To evaluate the extent of oxidative stress, we investigated lipid peroxidation. It has also been reported that male SHR adult animals have an increase in oxidative stress.47 However, we did not observe an increase in the lipid peroxidation in the animals exposed to HgCl2 of both SHR groups. In young SHR animals, a previous study showed that they have an activated antioxidant capacity by superoxide dismutase and catalase,48 which explains our findings. Regarding adult Wistar rats, it has been reported in a 30-day mercury exposure that, at the end of the treatment, superoxide dismutase and catalase were higher when compared to the untreated group.49 These findings suggest that the chronic mercury administration to young SHR might activate mechanisms that reduce NO bioavailability and explains the accelerated increase of arterial blood pressure.22, 23, 35, 37
Another mechanism that generates oxidative stress and contributes to increase arterial blood pressure is the renin angiotensin system. Its product, angiotensin II, interacts with AT 1 receptors and increases blood pressure. Therefore, we investigated the modulation of these receptors in animals exposed to Hg. When the animals were treated with Losartan, a decrease of SBP was observed in all groups. However, it was noticed that the decrease of SBP was smaller in the animals exposed to HgCl2.
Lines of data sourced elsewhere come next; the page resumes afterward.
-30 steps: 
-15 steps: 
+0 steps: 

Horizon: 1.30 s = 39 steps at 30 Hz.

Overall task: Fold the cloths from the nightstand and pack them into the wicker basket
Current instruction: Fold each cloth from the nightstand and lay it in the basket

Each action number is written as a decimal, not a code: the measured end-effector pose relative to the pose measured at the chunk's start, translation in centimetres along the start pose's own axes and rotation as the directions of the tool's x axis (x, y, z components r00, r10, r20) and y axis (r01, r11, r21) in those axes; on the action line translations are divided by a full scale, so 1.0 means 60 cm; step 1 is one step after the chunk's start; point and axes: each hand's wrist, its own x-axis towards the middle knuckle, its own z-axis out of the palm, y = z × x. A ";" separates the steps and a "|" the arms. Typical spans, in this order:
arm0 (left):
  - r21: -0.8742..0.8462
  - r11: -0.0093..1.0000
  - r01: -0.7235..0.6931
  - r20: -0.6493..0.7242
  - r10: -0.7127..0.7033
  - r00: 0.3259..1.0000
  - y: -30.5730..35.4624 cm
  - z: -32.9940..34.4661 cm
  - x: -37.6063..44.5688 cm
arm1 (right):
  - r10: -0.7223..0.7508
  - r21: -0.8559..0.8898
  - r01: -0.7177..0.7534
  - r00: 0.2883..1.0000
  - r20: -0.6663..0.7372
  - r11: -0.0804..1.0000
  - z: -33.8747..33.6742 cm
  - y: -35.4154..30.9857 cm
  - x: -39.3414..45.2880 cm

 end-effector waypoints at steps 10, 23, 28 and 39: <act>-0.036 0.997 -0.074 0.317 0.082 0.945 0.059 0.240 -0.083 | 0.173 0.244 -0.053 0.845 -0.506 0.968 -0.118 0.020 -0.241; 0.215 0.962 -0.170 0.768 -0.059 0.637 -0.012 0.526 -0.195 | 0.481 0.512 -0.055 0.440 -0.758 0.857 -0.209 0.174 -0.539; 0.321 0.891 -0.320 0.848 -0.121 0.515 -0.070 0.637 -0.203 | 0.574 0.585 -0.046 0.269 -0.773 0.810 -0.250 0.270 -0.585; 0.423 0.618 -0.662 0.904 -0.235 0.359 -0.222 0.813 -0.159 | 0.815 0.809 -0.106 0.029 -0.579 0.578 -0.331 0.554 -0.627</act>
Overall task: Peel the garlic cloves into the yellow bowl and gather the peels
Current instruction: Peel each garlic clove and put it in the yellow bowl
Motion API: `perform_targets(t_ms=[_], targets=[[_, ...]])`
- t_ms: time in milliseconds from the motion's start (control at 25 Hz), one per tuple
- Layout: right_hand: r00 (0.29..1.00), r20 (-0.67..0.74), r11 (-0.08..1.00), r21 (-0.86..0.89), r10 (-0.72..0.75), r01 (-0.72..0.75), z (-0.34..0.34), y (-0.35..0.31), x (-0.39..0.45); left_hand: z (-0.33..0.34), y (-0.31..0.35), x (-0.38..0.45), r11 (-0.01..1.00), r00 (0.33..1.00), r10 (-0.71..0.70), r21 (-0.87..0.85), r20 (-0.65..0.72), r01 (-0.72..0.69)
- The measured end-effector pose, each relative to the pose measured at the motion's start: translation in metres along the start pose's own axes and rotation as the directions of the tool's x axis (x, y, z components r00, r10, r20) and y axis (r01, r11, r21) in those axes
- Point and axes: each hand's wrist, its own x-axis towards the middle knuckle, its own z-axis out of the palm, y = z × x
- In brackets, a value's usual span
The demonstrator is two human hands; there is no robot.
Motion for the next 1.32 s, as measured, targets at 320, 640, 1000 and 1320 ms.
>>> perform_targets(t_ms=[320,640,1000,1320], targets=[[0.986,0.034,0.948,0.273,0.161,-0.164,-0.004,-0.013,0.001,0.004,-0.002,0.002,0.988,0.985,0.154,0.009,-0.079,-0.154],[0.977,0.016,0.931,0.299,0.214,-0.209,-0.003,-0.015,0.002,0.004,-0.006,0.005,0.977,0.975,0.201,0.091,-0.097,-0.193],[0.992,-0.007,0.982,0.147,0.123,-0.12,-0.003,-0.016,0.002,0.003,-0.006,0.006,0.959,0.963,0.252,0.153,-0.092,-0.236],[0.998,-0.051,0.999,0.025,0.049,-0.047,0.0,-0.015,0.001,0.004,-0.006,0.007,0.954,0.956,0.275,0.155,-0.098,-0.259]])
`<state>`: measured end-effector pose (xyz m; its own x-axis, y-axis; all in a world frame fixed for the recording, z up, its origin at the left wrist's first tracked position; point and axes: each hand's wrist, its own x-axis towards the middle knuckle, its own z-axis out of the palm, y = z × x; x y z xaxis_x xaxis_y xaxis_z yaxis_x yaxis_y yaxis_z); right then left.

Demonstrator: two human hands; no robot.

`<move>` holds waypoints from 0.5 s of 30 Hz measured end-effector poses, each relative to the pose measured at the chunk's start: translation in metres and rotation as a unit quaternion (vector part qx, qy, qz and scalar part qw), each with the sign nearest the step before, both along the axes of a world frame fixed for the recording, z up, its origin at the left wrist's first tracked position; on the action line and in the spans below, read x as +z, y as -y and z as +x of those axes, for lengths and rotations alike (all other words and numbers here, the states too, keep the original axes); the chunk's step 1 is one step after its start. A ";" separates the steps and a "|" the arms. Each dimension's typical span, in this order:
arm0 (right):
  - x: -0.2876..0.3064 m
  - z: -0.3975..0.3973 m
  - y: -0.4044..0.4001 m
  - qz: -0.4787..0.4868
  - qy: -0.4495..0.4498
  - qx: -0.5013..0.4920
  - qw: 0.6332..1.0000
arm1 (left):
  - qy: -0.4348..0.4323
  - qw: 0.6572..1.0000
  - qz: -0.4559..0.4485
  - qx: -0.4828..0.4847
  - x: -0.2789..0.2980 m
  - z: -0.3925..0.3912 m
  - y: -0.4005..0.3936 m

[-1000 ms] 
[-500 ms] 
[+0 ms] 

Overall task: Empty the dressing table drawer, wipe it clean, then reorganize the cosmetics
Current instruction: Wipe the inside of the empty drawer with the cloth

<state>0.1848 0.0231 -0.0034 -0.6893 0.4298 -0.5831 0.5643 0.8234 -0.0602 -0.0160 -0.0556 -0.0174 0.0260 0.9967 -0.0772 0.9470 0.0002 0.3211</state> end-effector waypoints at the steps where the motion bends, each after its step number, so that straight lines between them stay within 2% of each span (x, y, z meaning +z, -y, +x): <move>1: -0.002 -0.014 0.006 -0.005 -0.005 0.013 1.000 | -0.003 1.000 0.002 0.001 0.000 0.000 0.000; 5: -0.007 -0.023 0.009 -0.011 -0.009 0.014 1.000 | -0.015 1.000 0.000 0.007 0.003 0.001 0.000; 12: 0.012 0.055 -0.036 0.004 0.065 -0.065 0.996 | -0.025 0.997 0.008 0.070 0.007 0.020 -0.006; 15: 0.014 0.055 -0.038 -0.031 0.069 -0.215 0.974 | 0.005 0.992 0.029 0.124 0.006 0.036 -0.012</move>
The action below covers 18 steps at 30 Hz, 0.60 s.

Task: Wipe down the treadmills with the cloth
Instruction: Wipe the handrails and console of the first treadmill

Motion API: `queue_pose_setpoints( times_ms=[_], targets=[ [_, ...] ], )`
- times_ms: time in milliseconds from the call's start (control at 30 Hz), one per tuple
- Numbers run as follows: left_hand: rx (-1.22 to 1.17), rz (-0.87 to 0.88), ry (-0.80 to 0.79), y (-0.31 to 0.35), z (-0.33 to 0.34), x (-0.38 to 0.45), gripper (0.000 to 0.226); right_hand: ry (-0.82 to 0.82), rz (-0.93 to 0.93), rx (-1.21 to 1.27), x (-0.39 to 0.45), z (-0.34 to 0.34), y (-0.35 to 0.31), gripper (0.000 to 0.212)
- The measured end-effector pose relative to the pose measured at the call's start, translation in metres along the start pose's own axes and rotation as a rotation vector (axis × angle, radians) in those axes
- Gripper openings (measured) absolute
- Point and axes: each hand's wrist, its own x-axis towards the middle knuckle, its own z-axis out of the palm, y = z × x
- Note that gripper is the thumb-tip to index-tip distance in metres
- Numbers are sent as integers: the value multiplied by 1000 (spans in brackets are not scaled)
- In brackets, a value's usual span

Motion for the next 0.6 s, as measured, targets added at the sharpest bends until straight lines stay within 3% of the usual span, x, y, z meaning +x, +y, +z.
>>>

However, we should emphasize that when comparing untreated rats from both groups ACE activity was increased in the SHRs. This result suggested that ACE activity was interfering only in the young SHRs. Based on these findings it was possible to postulate that in young SHRs the renin angiotensin system is involved in the increase of arterial pressure. In the SHR model in animals with previously established hypertension, we demonstrate that ACE activity levels increase with exposure to mercury.50 However, before establishing hypertension in SHRs the metal exposure caused the opposite effect, a reduction in this enzyme activity. Mercury exposure accelerated the increase of SBP in SHR although the percentage of the losartan effect was reduced and ACE activity was also reduced in this exposed group. Therefore, the enhanced increase in SBP of SHR group exposed to Hg, should be occuring by a mechanism involving oxidative stress and reduction of nitric oxide. So, is there then a link between oxidative stress and the renin-angiotensin system in such conditions? Recently, Saleem et al., (2016)51 suggest a mechanism that might explain such possibility. Superoxide, but not H2O2, acting via Sp3 transcription factor up-regulates angiotensin II AT1 receptor expression and function in human kidney-2 cells. Rizzetti et al., (2018)24 also reported that Hg exposure might play a role upregulating AT-1 receptors by increasing oxidative stress and reducing NO bioavailability.